_ACTIVITY_:
Using the data below, please return every line exactly as given.

Records from a data source

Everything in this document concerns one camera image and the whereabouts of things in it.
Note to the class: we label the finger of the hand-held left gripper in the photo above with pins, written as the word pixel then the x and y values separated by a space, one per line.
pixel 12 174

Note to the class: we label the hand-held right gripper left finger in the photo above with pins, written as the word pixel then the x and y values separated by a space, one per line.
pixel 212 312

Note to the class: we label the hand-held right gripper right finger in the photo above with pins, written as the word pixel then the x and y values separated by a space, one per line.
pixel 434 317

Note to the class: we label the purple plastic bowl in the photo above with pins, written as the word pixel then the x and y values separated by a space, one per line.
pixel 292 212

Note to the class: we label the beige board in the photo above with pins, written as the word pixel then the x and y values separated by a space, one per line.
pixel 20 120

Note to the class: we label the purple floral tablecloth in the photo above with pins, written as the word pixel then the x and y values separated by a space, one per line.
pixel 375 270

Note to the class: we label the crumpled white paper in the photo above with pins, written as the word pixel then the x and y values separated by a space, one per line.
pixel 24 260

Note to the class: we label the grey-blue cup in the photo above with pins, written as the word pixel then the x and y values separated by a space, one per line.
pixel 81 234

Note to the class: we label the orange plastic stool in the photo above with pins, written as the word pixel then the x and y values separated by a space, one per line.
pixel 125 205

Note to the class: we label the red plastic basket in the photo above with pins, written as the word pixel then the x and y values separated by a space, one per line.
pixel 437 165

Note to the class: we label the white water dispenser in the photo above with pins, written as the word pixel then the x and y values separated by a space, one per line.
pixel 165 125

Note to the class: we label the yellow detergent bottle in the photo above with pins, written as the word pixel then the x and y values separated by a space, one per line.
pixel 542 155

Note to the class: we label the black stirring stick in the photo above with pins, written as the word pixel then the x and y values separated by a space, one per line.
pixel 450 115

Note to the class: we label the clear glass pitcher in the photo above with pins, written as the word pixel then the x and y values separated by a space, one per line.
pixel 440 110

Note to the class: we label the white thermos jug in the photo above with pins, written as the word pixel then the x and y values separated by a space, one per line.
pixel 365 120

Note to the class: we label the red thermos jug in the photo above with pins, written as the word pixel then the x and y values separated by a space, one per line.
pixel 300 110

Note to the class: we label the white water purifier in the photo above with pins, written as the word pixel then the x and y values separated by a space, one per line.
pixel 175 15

_REPLY TO THE EXERCISE_:
Everything in this document concerns one camera image and the whereabouts of things in it.
Note to the class: we label the finger of the hand-held left gripper in the photo above with pins, written as the word pixel then the x and y values separated by a space, one per line.
pixel 12 174

Note to the class: we label the hand-held right gripper left finger in the photo above with pins, written as the word pixel then the x and y values separated by a space, one per line.
pixel 212 312

Note to the class: we label the hand-held right gripper right finger in the photo above with pins, written as the word pixel then the x and y values separated by a space, one per line.
pixel 434 317

Note to the class: we label the purple plastic bowl in the photo above with pins, written as the word pixel then the x and y values separated by a space, one per line.
pixel 292 212

Note to the class: we label the beige board in the photo above with pins, written as the word pixel then the x and y values separated by a space, one per line.
pixel 20 120

Note to the class: we label the purple floral tablecloth in the photo above with pins, written as the word pixel then the x and y values separated by a space, one per line.
pixel 375 270

Note to the class: we label the crumpled white paper in the photo above with pins, written as the word pixel then the x and y values separated by a space, one per line.
pixel 24 260

Note to the class: we label the grey-blue cup in the photo above with pins, written as the word pixel then the x and y values separated by a space, one per line.
pixel 81 234

Note to the class: we label the orange plastic stool in the photo above with pins, written as the word pixel then the x and y values separated by a space, one per line.
pixel 125 205

Note to the class: we label the red plastic basket in the photo above with pins, written as the word pixel then the x and y values separated by a space, one per line.
pixel 437 165

Note to the class: we label the white water dispenser in the photo above with pins, written as the word pixel then the x and y values separated by a space, one per line.
pixel 165 125

Note to the class: we label the yellow detergent bottle in the photo above with pins, written as the word pixel then the x and y values separated by a space, one per line.
pixel 542 155

Note to the class: we label the black stirring stick in the photo above with pins, written as the word pixel then the x and y values separated by a space, one per line.
pixel 450 115

Note to the class: we label the clear glass pitcher in the photo above with pins, written as the word pixel then the x and y values separated by a space, one per line.
pixel 440 110

Note to the class: we label the white thermos jug in the photo above with pins, written as the word pixel then the x and y values separated by a space, one per line.
pixel 365 120

Note to the class: we label the red thermos jug in the photo above with pins, written as the word pixel then the x and y values separated by a space, one per line.
pixel 300 110

Note to the class: we label the white water purifier in the photo above with pins, written as the word pixel then the x and y values separated by a space, one per line.
pixel 175 15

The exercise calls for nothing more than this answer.